Soon after that the pair had vanished and Dr. Kennedy was not convinced by the tale of a sudden urge to return to Africa. He believed that something sinister had befallen the pair and that he would be next if he stayed in Cannich much longer.

I tried to draw from Dr. Kennedy if he felt that the danger came from anyone in particular but he would not commit himself. I asked if he had ever heard of a ‘MacBain’. Dr. Kennedy replied that there was a Duncan MacBain, a ‘crazy old man who lives alone on Creag Dhubh - a mountain’.
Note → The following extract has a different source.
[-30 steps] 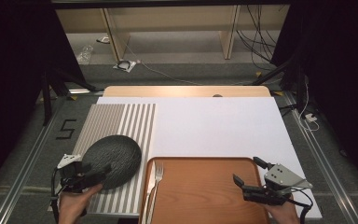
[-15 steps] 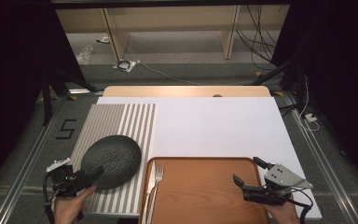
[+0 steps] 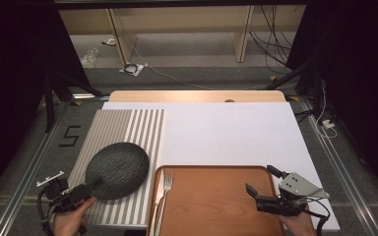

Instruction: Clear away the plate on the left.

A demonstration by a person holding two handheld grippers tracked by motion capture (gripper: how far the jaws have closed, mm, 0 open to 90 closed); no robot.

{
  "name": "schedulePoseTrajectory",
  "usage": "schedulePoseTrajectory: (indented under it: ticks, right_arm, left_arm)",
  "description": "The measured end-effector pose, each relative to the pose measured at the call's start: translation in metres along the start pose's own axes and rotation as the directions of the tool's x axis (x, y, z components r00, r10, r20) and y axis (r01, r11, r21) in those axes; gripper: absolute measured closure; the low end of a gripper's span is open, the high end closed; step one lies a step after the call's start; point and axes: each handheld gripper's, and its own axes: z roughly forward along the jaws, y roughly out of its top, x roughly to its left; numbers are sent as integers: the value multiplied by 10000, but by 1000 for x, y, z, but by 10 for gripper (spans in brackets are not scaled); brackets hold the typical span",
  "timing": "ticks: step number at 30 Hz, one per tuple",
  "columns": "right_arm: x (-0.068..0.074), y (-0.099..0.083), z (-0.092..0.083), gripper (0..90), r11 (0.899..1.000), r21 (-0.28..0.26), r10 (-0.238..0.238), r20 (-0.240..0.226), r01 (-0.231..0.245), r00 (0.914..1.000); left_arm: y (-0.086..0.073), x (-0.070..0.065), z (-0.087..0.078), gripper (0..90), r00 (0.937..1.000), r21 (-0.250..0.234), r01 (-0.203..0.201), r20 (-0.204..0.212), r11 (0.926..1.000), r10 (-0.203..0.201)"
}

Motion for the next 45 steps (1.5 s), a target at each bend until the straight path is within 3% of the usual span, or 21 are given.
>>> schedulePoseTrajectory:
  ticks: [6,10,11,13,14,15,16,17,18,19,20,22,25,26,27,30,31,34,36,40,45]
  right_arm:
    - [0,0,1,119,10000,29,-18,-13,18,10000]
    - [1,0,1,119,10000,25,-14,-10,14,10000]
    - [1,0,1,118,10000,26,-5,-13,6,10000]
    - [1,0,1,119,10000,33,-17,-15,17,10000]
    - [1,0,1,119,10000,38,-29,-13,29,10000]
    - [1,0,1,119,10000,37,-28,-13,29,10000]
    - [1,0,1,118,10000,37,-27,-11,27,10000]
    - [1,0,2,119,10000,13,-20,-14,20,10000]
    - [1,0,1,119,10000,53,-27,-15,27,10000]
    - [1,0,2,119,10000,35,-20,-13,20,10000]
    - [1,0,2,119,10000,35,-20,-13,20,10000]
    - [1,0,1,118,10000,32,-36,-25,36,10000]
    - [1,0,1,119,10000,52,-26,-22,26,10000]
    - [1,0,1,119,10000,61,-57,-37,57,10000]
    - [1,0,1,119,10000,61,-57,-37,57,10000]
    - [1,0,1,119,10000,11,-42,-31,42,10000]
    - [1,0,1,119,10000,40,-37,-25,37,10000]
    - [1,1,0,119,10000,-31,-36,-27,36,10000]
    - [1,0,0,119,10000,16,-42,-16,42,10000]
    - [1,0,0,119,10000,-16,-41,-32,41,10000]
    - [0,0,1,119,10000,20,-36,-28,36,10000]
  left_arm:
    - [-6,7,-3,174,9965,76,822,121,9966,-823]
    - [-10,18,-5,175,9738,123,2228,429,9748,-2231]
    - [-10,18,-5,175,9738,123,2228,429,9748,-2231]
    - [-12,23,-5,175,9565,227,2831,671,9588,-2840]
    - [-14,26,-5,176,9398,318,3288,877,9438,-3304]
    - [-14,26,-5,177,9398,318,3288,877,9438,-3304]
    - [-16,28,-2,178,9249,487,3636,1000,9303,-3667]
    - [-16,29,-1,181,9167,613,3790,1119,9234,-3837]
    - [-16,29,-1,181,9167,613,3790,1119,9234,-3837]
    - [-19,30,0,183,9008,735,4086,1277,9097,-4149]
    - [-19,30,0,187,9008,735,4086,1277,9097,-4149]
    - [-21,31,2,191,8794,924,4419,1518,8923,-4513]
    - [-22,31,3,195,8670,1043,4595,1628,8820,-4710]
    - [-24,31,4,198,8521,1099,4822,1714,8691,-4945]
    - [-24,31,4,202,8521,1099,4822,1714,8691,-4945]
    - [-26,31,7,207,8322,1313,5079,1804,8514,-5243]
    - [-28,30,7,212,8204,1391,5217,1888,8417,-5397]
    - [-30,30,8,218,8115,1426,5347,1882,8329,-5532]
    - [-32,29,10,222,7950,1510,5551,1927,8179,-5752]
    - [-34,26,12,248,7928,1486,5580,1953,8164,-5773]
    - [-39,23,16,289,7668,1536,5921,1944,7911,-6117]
Dr. Kennedy was able to shed some light on the strange conversation between the landlord of The King’s Head and Constable McMill. Apparently the child of a local couple, Rab and Liz Macrae, had disappeared. Was there a connection with the business that had brought us to Cannich? I could not help but think there was and images of dark ceremonies and darker deeds came unbidden to mind.

Dr. Kennedy was eager enough to leave the whole matter in our hands and told us that he would be leaving Cannich that day. Unfortunately we would not be able to contact him in Edinburgh as he had heard that last night’s storm had knocked out the telegraph wires.

One final piece of advice Dr. Kennedy gave us before leaving, if we wanted to visit the dig site we should find one Ian MacDonald at Cozae Lodge.

With Dr. Kennedy’s departure we had no more reason to delay. If we were going to completely search the Hancock house we would have to venture up-stairs once again and risk a confrontation with whatever lurked there.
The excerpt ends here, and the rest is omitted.